TASK OBJECTIVE:
Using the listing below, count every line that contains the word "blue"; respond with the count alone.
_ _ _ _ _ _ _
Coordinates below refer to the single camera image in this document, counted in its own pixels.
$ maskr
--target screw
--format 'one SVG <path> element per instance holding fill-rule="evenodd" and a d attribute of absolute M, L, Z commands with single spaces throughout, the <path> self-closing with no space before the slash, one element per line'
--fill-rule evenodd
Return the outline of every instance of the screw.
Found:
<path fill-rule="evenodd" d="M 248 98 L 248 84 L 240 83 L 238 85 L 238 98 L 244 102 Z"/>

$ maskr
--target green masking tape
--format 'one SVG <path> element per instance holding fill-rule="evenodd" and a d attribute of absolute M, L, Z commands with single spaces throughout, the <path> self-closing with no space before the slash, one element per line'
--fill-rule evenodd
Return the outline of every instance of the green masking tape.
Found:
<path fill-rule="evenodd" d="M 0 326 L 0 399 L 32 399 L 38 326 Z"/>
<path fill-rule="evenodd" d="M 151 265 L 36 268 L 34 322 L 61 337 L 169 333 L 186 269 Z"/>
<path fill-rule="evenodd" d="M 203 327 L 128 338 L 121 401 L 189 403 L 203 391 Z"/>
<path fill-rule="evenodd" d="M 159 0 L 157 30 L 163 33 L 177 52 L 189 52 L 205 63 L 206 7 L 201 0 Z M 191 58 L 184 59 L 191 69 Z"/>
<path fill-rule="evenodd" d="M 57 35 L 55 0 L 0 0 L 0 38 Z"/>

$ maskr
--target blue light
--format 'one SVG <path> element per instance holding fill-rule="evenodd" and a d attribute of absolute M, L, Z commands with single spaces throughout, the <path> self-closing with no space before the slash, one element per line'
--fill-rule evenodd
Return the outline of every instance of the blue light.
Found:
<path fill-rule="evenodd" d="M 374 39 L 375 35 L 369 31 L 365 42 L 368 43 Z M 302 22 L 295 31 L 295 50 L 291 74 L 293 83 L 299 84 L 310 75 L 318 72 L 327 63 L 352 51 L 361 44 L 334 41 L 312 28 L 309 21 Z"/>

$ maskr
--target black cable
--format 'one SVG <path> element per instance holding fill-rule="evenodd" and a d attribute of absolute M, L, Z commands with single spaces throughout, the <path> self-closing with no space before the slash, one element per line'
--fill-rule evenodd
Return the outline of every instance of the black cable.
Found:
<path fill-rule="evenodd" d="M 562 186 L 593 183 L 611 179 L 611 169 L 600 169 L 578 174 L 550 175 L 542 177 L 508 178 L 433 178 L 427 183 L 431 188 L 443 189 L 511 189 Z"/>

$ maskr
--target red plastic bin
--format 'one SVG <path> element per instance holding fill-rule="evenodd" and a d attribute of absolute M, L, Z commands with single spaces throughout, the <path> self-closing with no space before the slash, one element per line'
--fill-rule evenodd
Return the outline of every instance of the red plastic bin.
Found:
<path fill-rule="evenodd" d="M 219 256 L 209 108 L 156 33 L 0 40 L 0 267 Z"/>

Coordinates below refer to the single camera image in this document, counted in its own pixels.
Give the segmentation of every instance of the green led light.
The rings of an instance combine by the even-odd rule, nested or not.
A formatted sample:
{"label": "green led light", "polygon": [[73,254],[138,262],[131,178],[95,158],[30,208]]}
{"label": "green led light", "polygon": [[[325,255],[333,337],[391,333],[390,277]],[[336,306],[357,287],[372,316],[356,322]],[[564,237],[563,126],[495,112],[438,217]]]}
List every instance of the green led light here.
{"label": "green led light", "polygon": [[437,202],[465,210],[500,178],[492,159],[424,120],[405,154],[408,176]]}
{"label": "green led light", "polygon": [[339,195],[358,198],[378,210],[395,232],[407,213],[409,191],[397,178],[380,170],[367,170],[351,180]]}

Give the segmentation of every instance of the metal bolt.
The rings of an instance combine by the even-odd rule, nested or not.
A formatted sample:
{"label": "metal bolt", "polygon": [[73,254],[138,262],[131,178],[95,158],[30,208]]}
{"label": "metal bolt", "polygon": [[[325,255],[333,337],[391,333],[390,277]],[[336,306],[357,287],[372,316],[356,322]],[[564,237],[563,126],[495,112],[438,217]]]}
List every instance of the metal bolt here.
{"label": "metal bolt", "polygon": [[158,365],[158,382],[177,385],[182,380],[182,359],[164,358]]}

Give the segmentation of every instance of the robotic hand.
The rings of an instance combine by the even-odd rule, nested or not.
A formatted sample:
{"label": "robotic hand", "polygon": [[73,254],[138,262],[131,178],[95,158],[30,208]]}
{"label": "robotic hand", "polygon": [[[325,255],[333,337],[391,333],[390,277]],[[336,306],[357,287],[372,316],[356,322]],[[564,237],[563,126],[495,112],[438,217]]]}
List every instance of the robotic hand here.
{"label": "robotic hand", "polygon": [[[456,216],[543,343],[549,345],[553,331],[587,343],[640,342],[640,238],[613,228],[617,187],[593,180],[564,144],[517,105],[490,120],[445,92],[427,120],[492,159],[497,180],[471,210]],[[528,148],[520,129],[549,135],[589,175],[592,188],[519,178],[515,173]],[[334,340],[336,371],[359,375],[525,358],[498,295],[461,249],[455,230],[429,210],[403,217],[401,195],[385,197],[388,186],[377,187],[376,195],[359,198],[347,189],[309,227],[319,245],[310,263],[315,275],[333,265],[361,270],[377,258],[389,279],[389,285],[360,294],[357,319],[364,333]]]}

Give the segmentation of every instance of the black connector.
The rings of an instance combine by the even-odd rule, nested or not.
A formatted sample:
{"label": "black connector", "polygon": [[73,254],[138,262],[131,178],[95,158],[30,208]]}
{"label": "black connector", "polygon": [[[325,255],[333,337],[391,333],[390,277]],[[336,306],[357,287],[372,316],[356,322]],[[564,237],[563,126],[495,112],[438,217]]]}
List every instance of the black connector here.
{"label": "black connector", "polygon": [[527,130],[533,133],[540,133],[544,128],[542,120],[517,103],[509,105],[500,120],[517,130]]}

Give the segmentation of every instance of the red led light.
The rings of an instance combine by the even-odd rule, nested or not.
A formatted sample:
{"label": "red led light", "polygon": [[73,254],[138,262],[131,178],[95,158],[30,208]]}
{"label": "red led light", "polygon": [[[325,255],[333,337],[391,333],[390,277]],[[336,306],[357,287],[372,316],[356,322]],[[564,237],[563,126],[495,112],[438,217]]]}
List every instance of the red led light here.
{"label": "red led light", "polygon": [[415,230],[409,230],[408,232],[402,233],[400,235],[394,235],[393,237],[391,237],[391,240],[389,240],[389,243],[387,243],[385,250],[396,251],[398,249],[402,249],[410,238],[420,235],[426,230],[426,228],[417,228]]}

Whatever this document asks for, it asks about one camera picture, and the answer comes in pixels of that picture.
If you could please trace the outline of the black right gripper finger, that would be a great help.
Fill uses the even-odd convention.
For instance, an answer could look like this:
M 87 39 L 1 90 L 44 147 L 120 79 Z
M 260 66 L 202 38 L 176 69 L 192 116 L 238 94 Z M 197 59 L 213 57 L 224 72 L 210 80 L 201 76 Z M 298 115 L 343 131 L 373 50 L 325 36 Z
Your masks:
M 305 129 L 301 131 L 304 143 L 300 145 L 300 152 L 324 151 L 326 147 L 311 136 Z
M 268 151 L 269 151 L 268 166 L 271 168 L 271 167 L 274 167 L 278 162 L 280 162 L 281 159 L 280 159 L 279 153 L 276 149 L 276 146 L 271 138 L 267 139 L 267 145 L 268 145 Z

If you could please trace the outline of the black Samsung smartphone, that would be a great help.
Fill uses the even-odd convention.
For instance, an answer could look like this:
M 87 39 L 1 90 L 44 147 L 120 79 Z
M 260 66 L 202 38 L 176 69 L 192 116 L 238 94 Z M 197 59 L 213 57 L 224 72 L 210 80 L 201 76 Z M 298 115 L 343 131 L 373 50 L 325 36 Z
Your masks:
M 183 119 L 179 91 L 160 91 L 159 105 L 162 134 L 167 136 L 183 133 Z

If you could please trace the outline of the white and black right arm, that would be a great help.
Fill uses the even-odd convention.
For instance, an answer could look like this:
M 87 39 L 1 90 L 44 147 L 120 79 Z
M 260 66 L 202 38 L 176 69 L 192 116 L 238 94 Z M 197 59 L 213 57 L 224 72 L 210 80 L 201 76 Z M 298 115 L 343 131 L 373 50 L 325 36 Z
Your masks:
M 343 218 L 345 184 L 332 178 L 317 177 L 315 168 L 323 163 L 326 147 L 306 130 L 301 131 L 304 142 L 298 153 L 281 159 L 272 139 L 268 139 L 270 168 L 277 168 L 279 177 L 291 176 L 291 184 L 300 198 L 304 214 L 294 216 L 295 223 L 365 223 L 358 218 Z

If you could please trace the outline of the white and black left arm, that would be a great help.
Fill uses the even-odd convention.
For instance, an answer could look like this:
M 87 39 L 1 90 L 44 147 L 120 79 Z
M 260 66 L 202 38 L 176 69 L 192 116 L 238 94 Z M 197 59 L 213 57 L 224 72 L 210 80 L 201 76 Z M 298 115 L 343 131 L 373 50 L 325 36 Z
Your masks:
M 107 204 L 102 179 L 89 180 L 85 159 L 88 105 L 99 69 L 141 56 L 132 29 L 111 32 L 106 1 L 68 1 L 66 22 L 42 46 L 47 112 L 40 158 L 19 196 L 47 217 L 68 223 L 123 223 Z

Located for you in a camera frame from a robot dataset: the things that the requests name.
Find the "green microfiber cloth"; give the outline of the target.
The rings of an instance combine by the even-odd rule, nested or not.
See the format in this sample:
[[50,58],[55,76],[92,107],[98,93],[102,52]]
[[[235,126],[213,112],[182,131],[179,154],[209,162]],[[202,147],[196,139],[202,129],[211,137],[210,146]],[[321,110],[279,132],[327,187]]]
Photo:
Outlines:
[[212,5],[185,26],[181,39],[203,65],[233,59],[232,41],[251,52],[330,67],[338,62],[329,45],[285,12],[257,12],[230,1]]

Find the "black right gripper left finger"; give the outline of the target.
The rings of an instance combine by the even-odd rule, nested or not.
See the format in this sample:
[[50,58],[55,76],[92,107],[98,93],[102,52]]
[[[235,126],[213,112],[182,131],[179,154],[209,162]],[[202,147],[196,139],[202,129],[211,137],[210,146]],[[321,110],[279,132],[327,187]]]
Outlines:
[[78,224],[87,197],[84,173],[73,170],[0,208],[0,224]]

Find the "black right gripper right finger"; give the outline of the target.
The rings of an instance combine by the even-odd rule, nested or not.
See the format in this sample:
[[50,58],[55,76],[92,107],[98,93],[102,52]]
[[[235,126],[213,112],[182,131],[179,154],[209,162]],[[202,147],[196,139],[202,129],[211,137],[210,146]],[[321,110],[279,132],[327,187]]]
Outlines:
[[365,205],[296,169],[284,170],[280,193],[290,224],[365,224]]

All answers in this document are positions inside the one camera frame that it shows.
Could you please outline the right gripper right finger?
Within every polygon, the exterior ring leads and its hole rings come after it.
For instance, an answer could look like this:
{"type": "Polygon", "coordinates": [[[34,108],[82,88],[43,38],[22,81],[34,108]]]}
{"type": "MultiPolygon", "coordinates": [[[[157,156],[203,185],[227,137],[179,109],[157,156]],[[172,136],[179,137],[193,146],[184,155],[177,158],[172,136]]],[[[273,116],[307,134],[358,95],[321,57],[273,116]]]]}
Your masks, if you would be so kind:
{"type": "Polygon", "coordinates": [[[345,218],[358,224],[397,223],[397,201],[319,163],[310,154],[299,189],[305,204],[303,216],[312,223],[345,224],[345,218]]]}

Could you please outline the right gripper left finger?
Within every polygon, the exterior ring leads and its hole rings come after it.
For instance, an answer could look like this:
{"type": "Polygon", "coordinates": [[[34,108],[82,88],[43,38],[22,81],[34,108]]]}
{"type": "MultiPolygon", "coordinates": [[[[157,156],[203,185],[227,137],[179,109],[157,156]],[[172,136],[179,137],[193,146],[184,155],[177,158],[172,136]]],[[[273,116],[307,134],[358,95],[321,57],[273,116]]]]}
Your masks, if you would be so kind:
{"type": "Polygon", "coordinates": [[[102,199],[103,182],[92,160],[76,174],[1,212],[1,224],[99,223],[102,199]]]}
_ _ _ _ _ _ _
TASK RESULT:
2